Ein Spiel ganz im Sinne von Präsident Bush: Als Mitglied einer elitären Hubschrauberstaffel "befreien" Sie in vier Kampagnen karibische Eilande und Wüstenfestungen von verschlagenen Terroristen und Drogenbaronen. Anders als in vergleichbaren Spielen, die sich meist auf ein Modell beschränken (etwa Comanche 4), tummeln sich hier gleich sechs unterschiedliche Helikopter im Hangar.

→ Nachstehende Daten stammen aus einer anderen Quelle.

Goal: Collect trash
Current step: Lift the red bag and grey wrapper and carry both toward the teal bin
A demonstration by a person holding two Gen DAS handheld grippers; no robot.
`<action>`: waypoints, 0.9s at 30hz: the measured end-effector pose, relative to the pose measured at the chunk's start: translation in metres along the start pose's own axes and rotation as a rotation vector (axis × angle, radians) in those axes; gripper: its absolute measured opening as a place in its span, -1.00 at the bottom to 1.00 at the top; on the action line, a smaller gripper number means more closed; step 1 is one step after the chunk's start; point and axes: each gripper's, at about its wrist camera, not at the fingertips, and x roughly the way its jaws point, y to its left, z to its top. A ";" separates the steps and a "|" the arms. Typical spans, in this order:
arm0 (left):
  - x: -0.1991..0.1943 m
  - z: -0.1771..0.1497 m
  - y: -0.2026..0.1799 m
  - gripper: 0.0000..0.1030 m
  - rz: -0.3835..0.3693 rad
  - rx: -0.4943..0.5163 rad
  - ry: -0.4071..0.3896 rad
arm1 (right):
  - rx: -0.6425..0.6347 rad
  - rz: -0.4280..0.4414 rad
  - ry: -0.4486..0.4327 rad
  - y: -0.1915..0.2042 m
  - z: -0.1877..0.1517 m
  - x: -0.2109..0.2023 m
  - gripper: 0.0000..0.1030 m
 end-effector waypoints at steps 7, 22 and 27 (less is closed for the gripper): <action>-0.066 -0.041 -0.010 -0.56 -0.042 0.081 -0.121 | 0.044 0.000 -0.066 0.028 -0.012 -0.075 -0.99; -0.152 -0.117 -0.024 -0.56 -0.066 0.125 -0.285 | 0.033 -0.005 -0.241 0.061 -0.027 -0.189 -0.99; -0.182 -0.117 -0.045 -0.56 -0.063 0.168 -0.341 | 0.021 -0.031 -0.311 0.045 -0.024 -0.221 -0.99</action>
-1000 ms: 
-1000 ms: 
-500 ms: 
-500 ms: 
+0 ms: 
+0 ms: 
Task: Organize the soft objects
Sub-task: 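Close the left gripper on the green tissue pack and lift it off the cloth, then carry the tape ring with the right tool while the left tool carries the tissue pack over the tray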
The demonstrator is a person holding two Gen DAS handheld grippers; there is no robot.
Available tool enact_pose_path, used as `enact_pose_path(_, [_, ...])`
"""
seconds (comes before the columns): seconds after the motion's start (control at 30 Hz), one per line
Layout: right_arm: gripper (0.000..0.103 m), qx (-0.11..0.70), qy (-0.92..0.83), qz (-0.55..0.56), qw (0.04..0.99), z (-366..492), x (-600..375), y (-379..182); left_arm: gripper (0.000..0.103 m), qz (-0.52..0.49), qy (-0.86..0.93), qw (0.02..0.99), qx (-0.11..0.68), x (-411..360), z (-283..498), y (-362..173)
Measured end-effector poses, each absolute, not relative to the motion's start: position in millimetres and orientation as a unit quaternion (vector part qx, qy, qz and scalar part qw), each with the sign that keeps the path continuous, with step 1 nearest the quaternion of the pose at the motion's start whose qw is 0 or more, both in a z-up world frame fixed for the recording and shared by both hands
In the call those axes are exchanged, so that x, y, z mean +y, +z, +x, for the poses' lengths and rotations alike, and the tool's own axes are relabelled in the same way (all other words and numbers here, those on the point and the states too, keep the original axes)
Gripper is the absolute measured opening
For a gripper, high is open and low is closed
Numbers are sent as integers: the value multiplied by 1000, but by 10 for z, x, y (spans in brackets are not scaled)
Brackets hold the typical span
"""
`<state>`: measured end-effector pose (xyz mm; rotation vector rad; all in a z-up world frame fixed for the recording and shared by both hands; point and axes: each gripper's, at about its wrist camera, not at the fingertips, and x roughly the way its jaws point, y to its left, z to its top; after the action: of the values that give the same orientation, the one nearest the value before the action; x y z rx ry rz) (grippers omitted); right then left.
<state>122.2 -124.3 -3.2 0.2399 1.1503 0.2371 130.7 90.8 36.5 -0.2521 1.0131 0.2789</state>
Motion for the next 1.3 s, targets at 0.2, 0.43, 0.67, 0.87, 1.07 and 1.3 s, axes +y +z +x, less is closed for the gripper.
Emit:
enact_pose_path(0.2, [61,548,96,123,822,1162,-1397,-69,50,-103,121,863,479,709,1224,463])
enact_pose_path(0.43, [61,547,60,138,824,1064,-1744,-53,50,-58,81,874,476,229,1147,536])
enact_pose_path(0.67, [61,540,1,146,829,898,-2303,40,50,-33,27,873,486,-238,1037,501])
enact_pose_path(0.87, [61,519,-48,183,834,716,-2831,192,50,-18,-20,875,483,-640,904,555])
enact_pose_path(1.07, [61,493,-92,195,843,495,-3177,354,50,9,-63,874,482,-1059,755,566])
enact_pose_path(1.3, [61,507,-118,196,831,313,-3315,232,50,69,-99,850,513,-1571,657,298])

Zumindest im Action-Modus ist es aber völlig gleich, in welchem Cockpit Sie Platz nehmen: Alle sechs steuern sich gleichermaßen präzise, aber anspruchslos. Erfahrenere Piloten bevorzugen den Simulator-Modus: Hier lässt sich das Flugmodell individuell konfigurieren - sogar authentische Details wie der Heckrotorströmungsabriss sind einstellbar. Schade: Trotz Karriere, bei der Sie für Missionserfolge befördert werden, mag sich aufgrund der zum Abstürzen öden Missionen keine Langzeitmotivation einstellen. Sind die bis zu vier Hubschrauber eines Teams (Sie und maximal drei Flügelmänner) erst mal mit Lenkraketen, Bordkanone und Munition bestückt, beginnt nämlich das große Gähnen: Die Einsätze erfordern statt Anschleichen und geschicktem Nahkampfverhalten nur simples "Feuer frei auf alles, was sich bewegt". Verglichen mit Comanche 4 wirkt Fair Strike auch technisch so hoffnungslos unterlegen wie ein verrosteter Sowjet-Hind - trotz DirectX-9-Effekten. Schuld sind unscharfe, eintönige Texturen, verpixelte Bäume und wenig spektakuläre Explosionen.